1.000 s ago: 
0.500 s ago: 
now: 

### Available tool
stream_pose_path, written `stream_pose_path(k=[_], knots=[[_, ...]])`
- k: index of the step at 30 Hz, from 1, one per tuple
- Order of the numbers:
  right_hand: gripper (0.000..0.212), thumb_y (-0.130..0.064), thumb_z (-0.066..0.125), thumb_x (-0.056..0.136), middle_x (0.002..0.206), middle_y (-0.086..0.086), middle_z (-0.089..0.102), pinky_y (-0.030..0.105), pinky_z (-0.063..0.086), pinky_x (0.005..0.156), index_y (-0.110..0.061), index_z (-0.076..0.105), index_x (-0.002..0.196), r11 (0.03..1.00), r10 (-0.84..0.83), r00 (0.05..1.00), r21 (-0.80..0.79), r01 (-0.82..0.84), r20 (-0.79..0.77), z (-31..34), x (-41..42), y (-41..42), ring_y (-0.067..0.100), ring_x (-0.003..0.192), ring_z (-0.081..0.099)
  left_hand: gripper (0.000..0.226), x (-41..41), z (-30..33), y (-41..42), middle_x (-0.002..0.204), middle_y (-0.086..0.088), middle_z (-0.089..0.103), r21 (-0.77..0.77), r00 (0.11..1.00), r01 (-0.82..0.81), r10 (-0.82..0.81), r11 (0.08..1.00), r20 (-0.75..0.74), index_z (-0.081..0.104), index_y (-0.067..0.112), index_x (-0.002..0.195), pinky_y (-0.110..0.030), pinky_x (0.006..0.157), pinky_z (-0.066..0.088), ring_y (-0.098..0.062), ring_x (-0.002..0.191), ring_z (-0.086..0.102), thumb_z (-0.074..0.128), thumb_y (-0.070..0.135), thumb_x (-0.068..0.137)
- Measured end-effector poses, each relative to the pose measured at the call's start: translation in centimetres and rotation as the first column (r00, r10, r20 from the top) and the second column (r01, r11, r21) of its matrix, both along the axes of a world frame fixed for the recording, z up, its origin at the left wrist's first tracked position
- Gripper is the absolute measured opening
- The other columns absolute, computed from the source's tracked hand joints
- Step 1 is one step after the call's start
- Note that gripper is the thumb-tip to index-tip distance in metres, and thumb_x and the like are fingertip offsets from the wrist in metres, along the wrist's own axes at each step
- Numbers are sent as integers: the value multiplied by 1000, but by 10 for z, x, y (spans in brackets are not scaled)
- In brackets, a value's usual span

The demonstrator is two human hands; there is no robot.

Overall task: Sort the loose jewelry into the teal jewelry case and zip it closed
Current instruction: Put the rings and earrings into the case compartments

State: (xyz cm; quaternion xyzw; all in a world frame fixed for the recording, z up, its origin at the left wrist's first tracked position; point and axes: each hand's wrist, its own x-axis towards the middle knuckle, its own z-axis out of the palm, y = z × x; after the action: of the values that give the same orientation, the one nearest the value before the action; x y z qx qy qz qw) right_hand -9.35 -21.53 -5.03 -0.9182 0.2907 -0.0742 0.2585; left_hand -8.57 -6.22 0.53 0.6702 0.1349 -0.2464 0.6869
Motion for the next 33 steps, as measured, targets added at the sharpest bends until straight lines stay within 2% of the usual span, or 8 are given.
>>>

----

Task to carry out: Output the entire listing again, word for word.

Answer to this exercise:
1.000 s ago: 
0.500 s ago: 
now: 

### Available tool
stream_pose_path, written `stream_pose_path(k=[_], knots=[[_, ...]])`
- k: index of the step at 30 Hz, from 1, one per tuple
- Order of the numbers:
  right_hand: gripper (0.000..0.212), thumb_y (-0.130..0.064), thumb_z (-0.066..0.125), thumb_x (-0.056..0.136), middle_x (0.002..0.206), middle_y (-0.086..0.086), middle_z (-0.089..0.102), pinky_y (-0.030..0.105), pinky_z (-0.063..0.086), pinky_x (0.005..0.156), index_y (-0.110..0.061), index_z (-0.076..0.105), index_x (-0.002..0.196), r11 (0.03..1.00), r10 (-0.84..0.83), r00 (0.05..1.00), r21 (-0.80..0.79), r01 (-0.82..0.84), r20 (-0.79..0.77), z (-31..34), x (-41..42), y (-41..42), ring_y (-0.067..0.100), ring_x (-0.003..0.192), ring_z (-0.081..0.099)
  left_hand: gripper (0.000..0.226), x (-41..41), z (-30..33), y (-41..42), middle_x (-0.002..0.204), middle_y (-0.086..0.088), middle_z (-0.089..0.103), r21 (-0.77..0.77), r00 (0.11..1.00), r01 (-0.82..0.81), r10 (-0.82..0.81), r11 (0.08..1.00), r20 (-0.75..0.74), index_z (-0.081..0.104), index_y (-0.067..0.112), index_x (-0.002..0.195), pinky_y (-0.110..0.030), pinky_x (0.006..0.157), pinky_z (-0.066..0.088), ring_y (-0.098..0.062), ring_x (-0.002..0.191), ring_z (-0.086..0.102), thumb_z (-0.074..0.128), thumb_y (-0.070..0.135), thumb_x (-0.068..0.137)
- Measured end-effector poses, each relative to the pose measured at the call's start: translation in centimetres and rotation as the first column (r00, r10, r20 from the top) and the second column (r01, r11, r21) of its matrix, both along the axes of a world frame fixed for the recording, z up, its origin at the left wrist's first tracked position
- Gripper is the absolute measured opening
- The other columns absolute, computed from the source's tracked hand joints
- Step 1 is one step after the call's start
- Note that gripper is the thumb-tip to index-tip distance in metres, and thumb_x and the like are fingertip offsets from the wrist in metres, along the wrist's own axes at each step
- Numbers are sent as integers: the value multiplied by 1000, but by 10 for z, x, y (spans in brackets are not scaled)
- In brackets, a value's usual span

The demonstrator is two human hands; there is no robot.

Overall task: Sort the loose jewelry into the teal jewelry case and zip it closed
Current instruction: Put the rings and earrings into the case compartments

State: (xyz cm; quaternion xyzw; all in a world frame fixed for the recording, z up, its origin at the left wrist's first tracked position; point and axes: each hand's wrist, its own x-axis towards the middle knuckle, its own z-axis out of the palm, y = z × x; after the action: of the values that give the same orientation, the one nearest the value before the action; x y z qx qy qz qw) right_hand -9.35 -21.53 -5.03 -0.9182 0.2907 -0.0742 0.2585; left_hand -8.57 -6.22 0.53 0.6702 0.1349 -0.2464 0.6869
Motion for the next 33 steps, as measured, targets added at the sharpest bends until straight lines stay within 2% of the usual span, or 8 are given.
>>>

What the exercise asked for is now complete.